La dévotion à autrui propre au professeur Yamamoto lui vient de son enfance. Il est né et a grandi dans un village de la préfecture d’Okayama. Son père souffrait d’une maladie chronique, et il n’y avait pas de médecin dans le village. Le metteur en scène Kazuhiro Soda confie :
"Le petit Yamamoto devait donc aller chercher ses médicaments dans la ville voisine. C’est comme ça qu’il a progressivement développé son désir de devenir médecin, tout en disant n’être pas très doué pour l’école. Même après être entré de justesse à la faculté de médecine, il n’avait pas confiance en ses capacités et ses connaissances. Il a choisi la psychiatrie, car il s’agissait d’un domaine dans lequel les chercheurs et les médecins les plus brillants possédaient peu de connaissances, ce qui le plaçait sur un terrain d’égalité."
Kazuhiro Soda a publié un livre avec le professeur Yamamoto. Il s’agit de la transcription d’une conversation de deux jours. Le cinéaste précise : "Il s’intitule hito-gusuri, ce qui peut se traduire par « médecine humaine ». C’est un mot créé par le professeur Yamamoto, qui définit le cœur de son approche médicale. Il croit par-dessus tout que nous avons besoin de soins « humains », de chaleur et de lien affectif pour guérir nos maladies mentales. Selon lui, les êtres humains sont nos meilleurs médicaments."

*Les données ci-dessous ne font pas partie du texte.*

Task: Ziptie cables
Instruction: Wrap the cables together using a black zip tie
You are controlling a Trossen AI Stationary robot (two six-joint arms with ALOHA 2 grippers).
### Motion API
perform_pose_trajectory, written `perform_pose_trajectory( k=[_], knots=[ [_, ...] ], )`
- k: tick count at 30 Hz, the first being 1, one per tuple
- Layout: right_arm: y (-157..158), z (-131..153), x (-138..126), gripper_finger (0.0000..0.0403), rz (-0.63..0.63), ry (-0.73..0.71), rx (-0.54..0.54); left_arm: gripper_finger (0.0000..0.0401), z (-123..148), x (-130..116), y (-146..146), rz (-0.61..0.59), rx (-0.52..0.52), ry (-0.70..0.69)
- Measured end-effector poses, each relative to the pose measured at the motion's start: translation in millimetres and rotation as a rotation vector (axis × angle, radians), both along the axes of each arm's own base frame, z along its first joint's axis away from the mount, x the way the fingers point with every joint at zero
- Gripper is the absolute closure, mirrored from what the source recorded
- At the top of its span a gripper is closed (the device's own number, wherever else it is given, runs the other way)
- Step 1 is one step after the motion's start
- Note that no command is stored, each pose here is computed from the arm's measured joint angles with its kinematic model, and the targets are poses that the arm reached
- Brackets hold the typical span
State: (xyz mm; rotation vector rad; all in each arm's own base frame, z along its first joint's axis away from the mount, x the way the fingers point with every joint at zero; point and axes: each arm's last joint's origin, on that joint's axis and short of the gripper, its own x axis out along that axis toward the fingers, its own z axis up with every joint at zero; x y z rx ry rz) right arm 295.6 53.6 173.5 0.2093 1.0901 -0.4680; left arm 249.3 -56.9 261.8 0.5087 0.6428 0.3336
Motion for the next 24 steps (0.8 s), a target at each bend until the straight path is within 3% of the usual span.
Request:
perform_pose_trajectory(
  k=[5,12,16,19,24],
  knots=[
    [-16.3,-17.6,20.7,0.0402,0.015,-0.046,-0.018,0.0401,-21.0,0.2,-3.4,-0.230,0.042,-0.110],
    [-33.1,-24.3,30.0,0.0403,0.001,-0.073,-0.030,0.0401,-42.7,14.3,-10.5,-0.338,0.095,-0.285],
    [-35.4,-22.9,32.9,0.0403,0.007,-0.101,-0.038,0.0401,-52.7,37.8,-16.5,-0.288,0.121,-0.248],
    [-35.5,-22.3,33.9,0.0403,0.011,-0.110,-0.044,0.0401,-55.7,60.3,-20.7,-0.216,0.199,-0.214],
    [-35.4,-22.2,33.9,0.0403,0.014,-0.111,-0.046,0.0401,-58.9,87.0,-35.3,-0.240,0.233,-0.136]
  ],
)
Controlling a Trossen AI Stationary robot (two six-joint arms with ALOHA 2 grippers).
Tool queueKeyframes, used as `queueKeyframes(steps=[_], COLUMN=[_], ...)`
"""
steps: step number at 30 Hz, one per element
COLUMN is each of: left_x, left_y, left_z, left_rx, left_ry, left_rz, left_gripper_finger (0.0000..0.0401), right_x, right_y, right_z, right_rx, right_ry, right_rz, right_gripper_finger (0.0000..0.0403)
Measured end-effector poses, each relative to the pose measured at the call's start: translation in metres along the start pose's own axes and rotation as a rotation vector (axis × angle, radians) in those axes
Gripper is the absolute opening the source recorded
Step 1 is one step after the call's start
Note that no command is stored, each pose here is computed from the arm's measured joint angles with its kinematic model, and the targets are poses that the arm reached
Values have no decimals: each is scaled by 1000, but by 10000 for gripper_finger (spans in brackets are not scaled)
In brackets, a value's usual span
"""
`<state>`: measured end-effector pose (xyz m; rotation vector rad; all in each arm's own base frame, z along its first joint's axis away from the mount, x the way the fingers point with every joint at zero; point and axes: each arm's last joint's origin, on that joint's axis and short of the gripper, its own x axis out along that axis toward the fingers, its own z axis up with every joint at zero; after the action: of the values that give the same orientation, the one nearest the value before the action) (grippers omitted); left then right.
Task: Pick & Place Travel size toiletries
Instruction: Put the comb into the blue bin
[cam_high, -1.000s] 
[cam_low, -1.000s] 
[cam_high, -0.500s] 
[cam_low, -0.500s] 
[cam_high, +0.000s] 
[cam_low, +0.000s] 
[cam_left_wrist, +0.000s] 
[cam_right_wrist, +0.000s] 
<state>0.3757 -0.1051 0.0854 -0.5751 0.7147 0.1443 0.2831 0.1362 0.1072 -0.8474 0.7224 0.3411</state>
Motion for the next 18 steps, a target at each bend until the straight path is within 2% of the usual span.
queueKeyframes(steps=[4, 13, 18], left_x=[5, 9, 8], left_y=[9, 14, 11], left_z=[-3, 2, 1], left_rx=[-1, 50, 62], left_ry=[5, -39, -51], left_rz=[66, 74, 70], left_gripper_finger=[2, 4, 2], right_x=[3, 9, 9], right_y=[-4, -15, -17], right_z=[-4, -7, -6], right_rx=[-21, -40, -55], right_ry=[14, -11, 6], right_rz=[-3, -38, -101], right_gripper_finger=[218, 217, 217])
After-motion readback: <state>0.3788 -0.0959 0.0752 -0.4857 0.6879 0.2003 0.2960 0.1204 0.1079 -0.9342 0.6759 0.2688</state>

La première partie de Professeur Yamamoto part à la retraite est consacrée aux consultations. En ce sens, ce documentaire ressemble beaucoup à Mental (que Kazuhiro Soda a réalisé en 2008) dans sa forme. Le réalisateur raconte :
"Au départ, je m’attendais à tourner beaucoup plus chez lui, mais je devais introduire le professeur en tant que psychiatre, sinon le public qui verrait ce couple de personnes âgées à la maison n’aurait pas l’arrière-plan."
"J’ai donc décidé de filmer la clinique pour exposer sa posture, celle d’un médecin sur le point de prendre sa retraite. Ces scènes m’ont frappé par leur importance... Chacune ressemblait à une séance d’adieu. Au tournage, je pleurais à chaque fois."
"C’était bouleversant d’assister à tous ces adieux. C’était comme si le professeur Yamamoto quittait ce monde. Je pensais consacrer les dix premières minutes à la clinique, mais finalement ces séquences ont pris la moitié du film."
Le film est divisé en deux grandes parties distinctes. Dans la seconde, nous quittons l’espace public pour le privé. Kazuhiro Soda nous en dit plus par rapport à cette structure : "Elle s’est imposée dès le premier montage. Suivant mes dix commandements, je ne planifie jamais rien à l’avance. J’essaie de faire le vide dans ma tête quand je tourne et monte. Un film plus traditionnel serait probablement revenu à une scène de consultation à la fin. En ce sens, mon film a une structure singulière mais elle me semblait naturelle."
Dans Professeur Yamamoto part à la retraite, Kazuhiro Soda a eu recours au flash-back pour la première fois. Il explique pour quelle raison : "De nombreux patients ont du mal à cuisiner en raison de leur état de santé, leur alimentation est très pauvre. Pour compenser, Yoshiko préparait des repas gratuits avec d’autres bénévoles chaque jeudi pour qu’ils puissent apprécier ce que nous appelons au Japon le « goût de la cuisine maternelle » [ofukuro no aji]."
"Je me suis souvenu l’avoir filmée en 2005 mais je n’avais pas utilisé ces images. J’en ai eu honte, car je me suis rendu compte qu’ils dirigeaient la clinique ensemble. J’ai complètement ignoré cet aspect dans Mental. Je n’ai mis en avant que les patients et le professeur. J’ai utilisé le flash-back pour deux raisons : d’une part, je voulais montrer Yoshiko lors de notre première rencontre ; d’autre part, je voulais compenser le fait que je l’avais totalement « invisibilisée »."